▸ **Work to complete**:
The data below contains pictures, which are to be skipped; the lines starting at the line with "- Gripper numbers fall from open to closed" and ending at the line with "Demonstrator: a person" are to be output exactly, both ends included.

▸ **Excerpted records**:
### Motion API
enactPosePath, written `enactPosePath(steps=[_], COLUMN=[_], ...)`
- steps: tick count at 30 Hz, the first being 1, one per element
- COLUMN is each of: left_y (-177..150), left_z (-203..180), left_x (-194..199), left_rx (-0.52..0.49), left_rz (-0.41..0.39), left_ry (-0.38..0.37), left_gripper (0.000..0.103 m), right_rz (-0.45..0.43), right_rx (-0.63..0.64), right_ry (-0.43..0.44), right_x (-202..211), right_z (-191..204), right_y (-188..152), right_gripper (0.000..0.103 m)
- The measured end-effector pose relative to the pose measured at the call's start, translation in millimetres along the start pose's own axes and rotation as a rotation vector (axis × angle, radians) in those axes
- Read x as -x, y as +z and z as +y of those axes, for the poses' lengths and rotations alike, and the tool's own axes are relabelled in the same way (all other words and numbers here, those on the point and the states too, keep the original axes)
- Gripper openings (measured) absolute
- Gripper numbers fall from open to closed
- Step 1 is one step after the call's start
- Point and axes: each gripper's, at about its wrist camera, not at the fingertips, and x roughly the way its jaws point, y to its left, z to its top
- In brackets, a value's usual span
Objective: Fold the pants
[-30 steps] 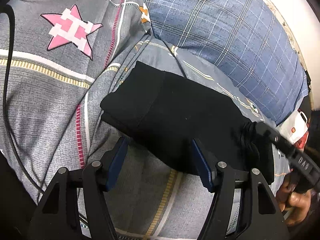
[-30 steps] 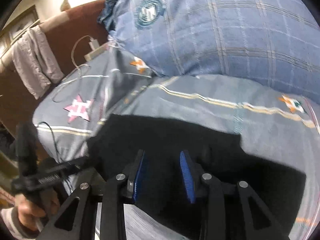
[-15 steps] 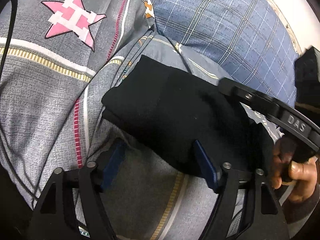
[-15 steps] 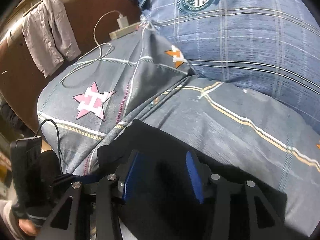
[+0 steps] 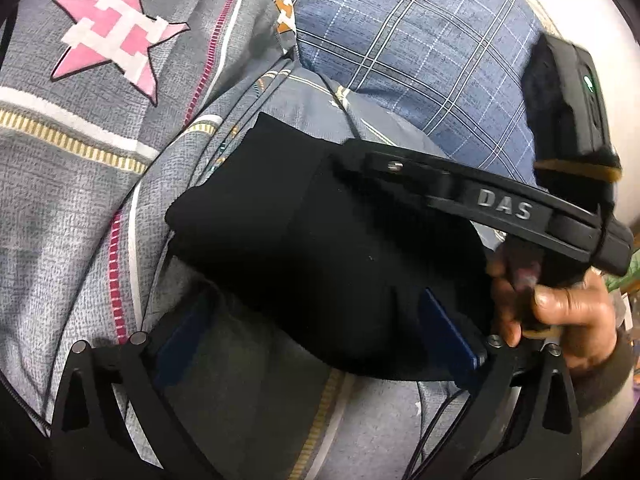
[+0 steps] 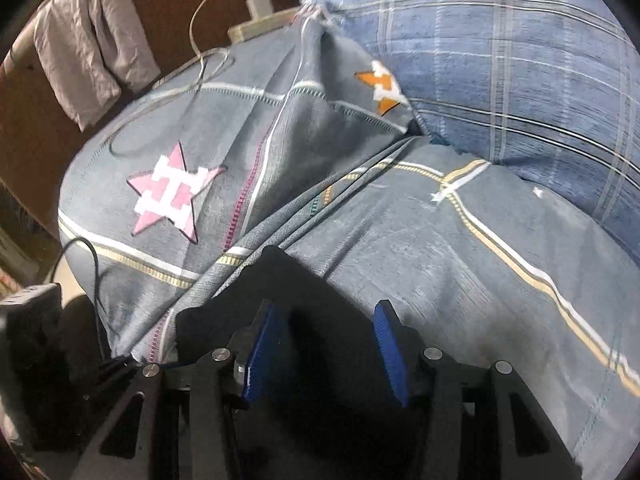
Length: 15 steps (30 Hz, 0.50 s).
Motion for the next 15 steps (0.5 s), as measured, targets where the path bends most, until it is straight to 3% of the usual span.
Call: enactPosePath(steps=[6, 12, 13, 15], left_y=[3, 6, 8, 9], left_z=[0, 4, 5, 6], left_x=[-3, -5, -6, -4], left_rx=[-0.006, -0.032, -0.032, -0.034], left_rz=[-0.027, -0.047, -0.051, -0.065], left_ry=[-0.015, -0.041, -0.048, -0.037], left_gripper=[0.102, 0.102, 0.1, 0.074], right_rz=[0.105, 0.126, 0.112, 0.091], right_rx=[0.129, 0.082, 0.07, 0.06], right_ry=[0.021, 0.093, 0.099, 0.101], right_x=[-30, -55, -54, -50], right_z=[10, 6, 5, 6], right_y=[15, 18, 18, 16], right_gripper=[0.052, 0.052, 0.044, 0.032])
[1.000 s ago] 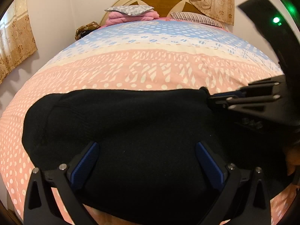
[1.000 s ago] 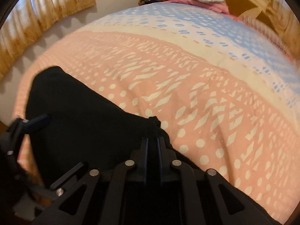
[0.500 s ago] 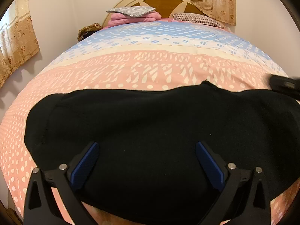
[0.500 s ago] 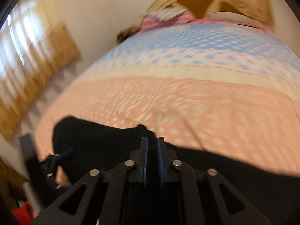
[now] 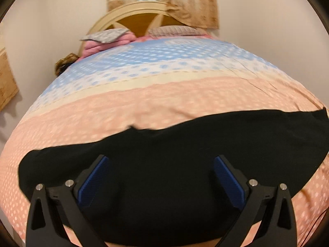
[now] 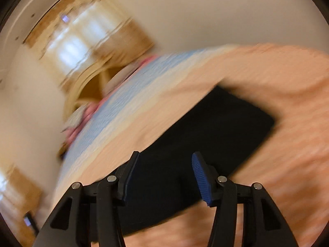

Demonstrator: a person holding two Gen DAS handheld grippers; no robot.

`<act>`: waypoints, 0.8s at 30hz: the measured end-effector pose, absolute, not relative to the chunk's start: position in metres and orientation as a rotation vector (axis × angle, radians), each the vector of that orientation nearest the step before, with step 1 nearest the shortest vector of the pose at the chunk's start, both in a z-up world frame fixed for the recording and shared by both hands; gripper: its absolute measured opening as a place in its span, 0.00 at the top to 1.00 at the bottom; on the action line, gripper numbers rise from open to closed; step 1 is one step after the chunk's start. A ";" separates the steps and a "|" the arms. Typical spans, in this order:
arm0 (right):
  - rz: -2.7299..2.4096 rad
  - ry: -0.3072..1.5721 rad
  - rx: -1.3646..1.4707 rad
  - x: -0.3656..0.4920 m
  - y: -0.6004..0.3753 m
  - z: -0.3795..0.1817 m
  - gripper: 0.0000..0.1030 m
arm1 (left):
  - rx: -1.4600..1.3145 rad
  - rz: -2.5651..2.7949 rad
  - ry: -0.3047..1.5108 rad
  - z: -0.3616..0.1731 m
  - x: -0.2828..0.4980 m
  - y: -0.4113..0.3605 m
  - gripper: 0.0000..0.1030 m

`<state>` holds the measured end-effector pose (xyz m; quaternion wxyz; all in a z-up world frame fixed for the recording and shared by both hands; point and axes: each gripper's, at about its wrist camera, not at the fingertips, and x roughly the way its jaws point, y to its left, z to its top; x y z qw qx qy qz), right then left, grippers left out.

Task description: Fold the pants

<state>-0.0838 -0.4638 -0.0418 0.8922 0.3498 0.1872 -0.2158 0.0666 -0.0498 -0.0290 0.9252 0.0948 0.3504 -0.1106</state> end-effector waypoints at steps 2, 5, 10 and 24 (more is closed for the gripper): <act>-0.588 0.405 0.723 -0.095 -0.490 -0.042 0.48 | 0.186 -0.261 0.738 -0.030 0.067 -0.070 0.00; -0.625 0.431 0.800 -0.097 -0.522 -0.052 0.48 | 0.218 -0.283 0.757 -0.038 0.064 -0.092 0.00; -0.593 0.452 0.858 -0.103 -0.542 -0.072 0.48 | 0.222 -0.265 0.749 -0.046 0.059 -0.098 0.00; -0.654 0.508 0.803 -0.093 -0.541 -0.078 0.45 | 0.086 -0.293 0.807 -0.053 0.061 -0.086 0.00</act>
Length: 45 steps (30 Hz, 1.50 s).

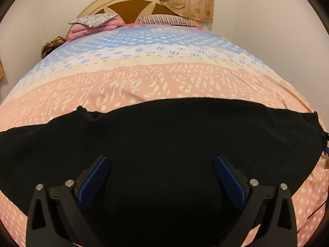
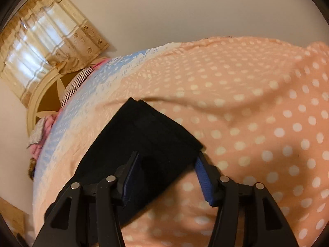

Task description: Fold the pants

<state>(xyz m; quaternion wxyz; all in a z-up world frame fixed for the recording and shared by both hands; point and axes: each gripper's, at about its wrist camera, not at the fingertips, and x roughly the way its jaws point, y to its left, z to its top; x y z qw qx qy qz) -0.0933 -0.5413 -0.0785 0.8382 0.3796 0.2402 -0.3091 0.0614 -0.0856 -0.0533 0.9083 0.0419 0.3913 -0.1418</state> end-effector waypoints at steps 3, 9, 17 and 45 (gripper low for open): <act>-0.611 0.470 0.826 -0.092 -0.544 -0.078 0.53 | 0.081 -0.291 0.808 -0.054 0.060 -0.085 0.00; -0.563 0.454 0.847 -0.091 -0.541 -0.077 0.89 | 0.094 -0.313 0.825 -0.050 0.063 -0.084 0.00; -0.260 0.398 0.477 -0.050 -0.417 0.016 0.89 | 0.154 -0.274 0.799 -0.032 0.062 -0.055 0.00; 0.009 0.510 0.268 0.012 -0.292 -0.012 0.48 | 0.125 -0.358 0.723 -0.007 0.070 -0.062 0.00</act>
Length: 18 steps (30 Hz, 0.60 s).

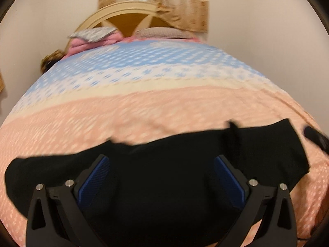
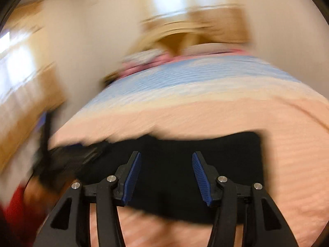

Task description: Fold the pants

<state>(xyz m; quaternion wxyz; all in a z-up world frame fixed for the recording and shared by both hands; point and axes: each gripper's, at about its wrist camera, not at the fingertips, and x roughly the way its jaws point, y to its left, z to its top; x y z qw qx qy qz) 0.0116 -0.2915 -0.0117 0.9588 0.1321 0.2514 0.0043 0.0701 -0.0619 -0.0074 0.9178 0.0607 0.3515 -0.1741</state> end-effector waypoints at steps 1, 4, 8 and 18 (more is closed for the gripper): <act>-0.053 0.510 0.295 0.020 -0.307 -0.011 0.48 | 0.144 -0.377 0.725 -0.008 0.070 -0.077 0.00; -0.137 0.578 0.292 0.052 -0.336 -0.022 0.48 | 0.223 -0.359 0.750 -0.022 0.072 -0.110 0.00; -0.154 0.700 0.331 0.078 -0.358 -0.058 0.48 | 0.239 -0.340 0.794 -0.045 0.074 -0.117 0.00; -0.077 0.493 0.315 0.049 -0.306 -0.021 0.46 | 0.163 -0.224 0.735 -0.011 0.069 -0.032 0.00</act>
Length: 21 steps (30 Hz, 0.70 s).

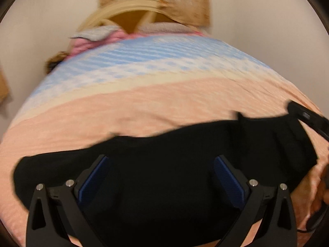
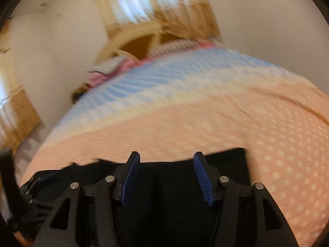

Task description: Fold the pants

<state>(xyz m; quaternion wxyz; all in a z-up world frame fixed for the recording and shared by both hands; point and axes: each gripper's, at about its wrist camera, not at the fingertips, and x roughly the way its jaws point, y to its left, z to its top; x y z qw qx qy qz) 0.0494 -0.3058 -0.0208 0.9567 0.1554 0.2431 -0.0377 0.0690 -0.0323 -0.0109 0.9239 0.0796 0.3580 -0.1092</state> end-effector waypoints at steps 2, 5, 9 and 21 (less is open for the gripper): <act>-0.012 0.468 0.267 0.047 -0.272 -0.016 0.46 | 0.114 -0.118 0.741 -0.009 0.073 0.014 0.00; 0.123 0.513 0.208 0.063 -0.212 -0.022 0.46 | 0.030 0.047 0.768 -0.012 0.078 0.090 0.00; 0.275 0.572 0.111 0.078 -0.132 -0.038 0.46 | -0.105 0.263 0.789 -0.022 0.076 0.186 0.00; 0.348 0.708 -0.094 0.088 -0.046 -0.094 0.41 | -0.451 0.209 0.808 -0.054 0.083 0.244 0.00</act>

▸ **Exercise answer**:
- Gripper numbers fall from open to closed
- Step 1 is one step after the call's start
- Point and axes: each gripper's, at about its wrist camera, not at the fingertips, and x roughly the way its jaws point, y to its left, z to its top
- In brackets, a value's usual span
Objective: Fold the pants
[-30 steps] 
[-30 steps] 
[-15 steps] 
[-15 steps] 
[+0 steps] 
[+0 steps] 
Length: 15 steps (30 Hz, 0.50 s).
Motion for the next 15 steps (0.5 s), as measured, targets where the path bends most, until it is straight to 3% of the usual span.
Call: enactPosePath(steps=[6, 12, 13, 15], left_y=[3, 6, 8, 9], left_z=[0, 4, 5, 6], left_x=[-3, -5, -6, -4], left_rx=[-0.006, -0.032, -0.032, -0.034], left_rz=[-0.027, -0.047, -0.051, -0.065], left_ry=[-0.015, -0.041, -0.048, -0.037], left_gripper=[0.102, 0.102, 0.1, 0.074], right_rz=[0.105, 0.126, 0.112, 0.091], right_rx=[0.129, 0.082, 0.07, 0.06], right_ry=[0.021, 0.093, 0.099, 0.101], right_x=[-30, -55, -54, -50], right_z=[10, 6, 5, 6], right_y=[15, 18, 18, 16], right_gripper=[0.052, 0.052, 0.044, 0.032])
[1.000 s ago] 
[1.000 s ago] 
[0.500 s ago] 
[0.500 s ago] 
[now] 
[now] 

Demonstrator: a person holding two Gen DAS handheld grippers; no robot.

Nothing more is needed for this exercise.